Friday, January 11, 2008

COMCAST LAUNCHES NEW WEBSITE FANCAST

COMCAST HAS LAUNCHED NEW WEBSITE FANCAST.COM ARTICLE IS FROM WIRED.COM

Cable giant Comcast on Tuesday plans to unveil Fancast, a TV-and-movie search site that the company hopes will become one of the Web's top entertainment destinations.

After a year of development and six months in beta, the site still isn't all there yet -- but it's already far enough along to become the electronic programming guide that TVGuide.com only wishes it could be.

"The problem is that people don't know how to get their hands on something," says Amy Banse, president of Comcast Interactive Media. "We thought, let's give consumers a one-stop shop."

Fancast is one of several announcements Comcast CEO Brian Roberts is expected to make at Tuesday morning's CES keynote address -- the first by a cable exec. He'll also tout a dramatic expansion of Comcast's video-on-demand lineup and a portable DVR developed in partnership with Panasonic.

The AnyPlay DVR -- announced by Panasonic on Monday, but not available until early 2009 -- is designed to slide out of a docking station on the set-top box and has a pop-up screen, so you can watch it in a plane or a car. It will double as a DVD player, so you'll also be able to watch movies and TV shows you can't find on television.

With Fancast itself, if something is on TV at all, you should be able to find it. If it's in movie theaters or on DVD or available from iTunes, Netflix, Amazon or Web-video sites like Hulu, you can find it too.

Key to the site was Comcast's purchase last year of Fandango, the movie-ticketing site best known for its incredibly annoying sock puppets. News of the deal was greeted with snorts of derision: Would the move pan out, or was it, as blog baron Nick Denton predicted on ValleyWag, "a classic boom-time blunder by an aging corporation eager for the internet limelight"? Given the cable industry's dismal track record on innovation, the smart money was with Denton.

Yet Fancast turns out to be surprisingly well-designed -- and useful enough that the biggest complaint is likely to be, what took so long?

Like IMDB and other sites, it can be searched by title, actor, director and any number of other keywords. But it also takes a crucial next step, leading you directly to what you're looking for.

Take television. You don't have to be a Comcast customer to find a show on your TV lineup. Type in your ZIP code and check off your cable or satellite provider, and Fancast tells you not only what time it's on but whether it's on channel 43 or channel 403.

Other links take you directly to iTunes, Amazon, Netflix and Blockbuster. If you're looking for a film that's still in theaters, Fancast hands you off to Fandango, which provides local times and theater locations, and in many cases a link to buy tickets online.

Fancast is also supposed to play full-screen video from Hulu, CBS.com and -- Roberts announces today -- Viacom networks like MTV and Comedy Central. Unfortunately, this feature is still pretty buggy: On a Mac running Safari, for example, Fancast plays CBS videos but not Hulu's. Tech support is said to be on the case.

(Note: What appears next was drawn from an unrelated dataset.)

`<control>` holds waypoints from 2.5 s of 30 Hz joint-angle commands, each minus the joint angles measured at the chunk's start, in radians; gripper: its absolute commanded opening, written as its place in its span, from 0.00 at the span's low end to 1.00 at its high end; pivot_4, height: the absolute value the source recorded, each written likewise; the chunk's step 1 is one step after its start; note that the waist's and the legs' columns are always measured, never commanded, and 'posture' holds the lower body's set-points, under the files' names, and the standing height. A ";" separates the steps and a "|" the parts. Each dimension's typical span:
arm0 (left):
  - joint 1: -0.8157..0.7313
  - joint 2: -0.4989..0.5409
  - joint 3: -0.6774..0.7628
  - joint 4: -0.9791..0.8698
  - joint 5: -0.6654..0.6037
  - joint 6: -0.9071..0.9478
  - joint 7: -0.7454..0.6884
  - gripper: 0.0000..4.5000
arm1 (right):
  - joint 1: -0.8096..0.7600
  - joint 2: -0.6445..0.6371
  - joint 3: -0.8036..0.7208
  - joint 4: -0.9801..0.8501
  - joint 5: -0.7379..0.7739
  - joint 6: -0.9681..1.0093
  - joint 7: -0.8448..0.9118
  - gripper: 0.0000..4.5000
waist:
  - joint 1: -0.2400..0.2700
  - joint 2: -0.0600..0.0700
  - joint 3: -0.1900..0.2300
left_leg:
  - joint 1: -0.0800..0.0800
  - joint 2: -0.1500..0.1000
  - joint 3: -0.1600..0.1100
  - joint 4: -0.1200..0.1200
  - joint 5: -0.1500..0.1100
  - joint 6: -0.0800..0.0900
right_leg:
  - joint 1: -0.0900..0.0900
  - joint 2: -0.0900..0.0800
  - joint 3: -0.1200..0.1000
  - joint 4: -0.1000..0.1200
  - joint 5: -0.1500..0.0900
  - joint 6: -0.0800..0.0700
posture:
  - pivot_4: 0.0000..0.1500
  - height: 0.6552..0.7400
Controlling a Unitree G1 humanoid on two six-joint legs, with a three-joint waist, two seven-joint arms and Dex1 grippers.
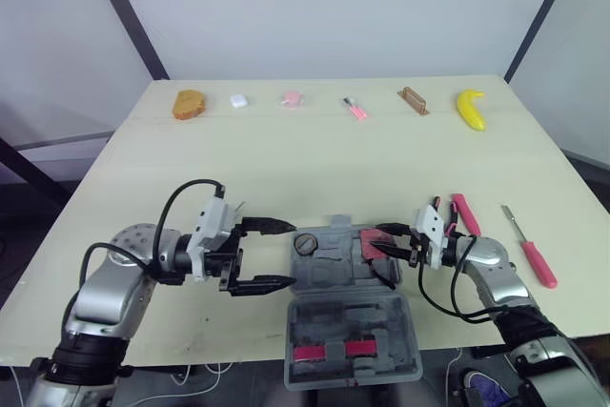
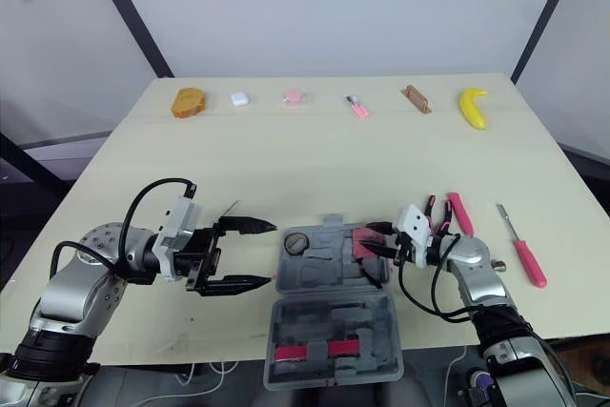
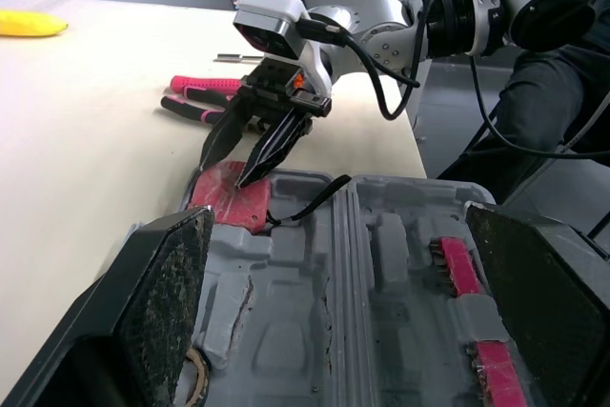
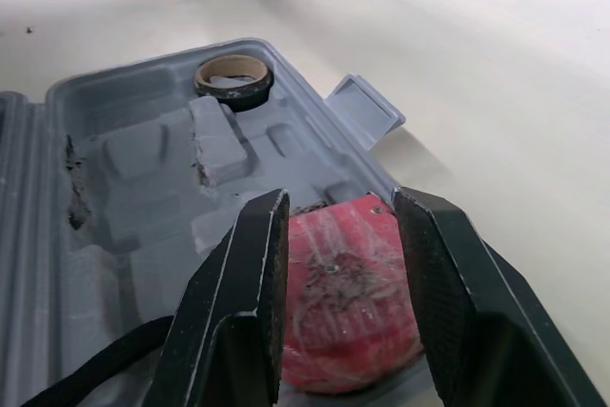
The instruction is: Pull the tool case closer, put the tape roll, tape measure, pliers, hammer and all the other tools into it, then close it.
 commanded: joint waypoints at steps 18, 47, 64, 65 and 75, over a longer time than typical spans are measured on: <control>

Within a few months, Comcast and TiVo customers should be able to click a button on the site and automatically record a show on their DVRs. Banse says Comcast is talking with other cable providers about doing this for their subscribers as well.

Also in the works are "community" features like consumer reviews and sharing recommendations with friends, plus the ability to program your DVR from a mobile phone -- something you can already do in more-advanced countries like Great Britain. "We have another 12 months of work ahead of us," Banse says.

Until then, users will just have to content themselves with the Six° button, which -- you guessed it -- provides links to just about every movie, television show, actor, writer and director anyone has ever been involved with. Kevin Bacon, eat your heart out.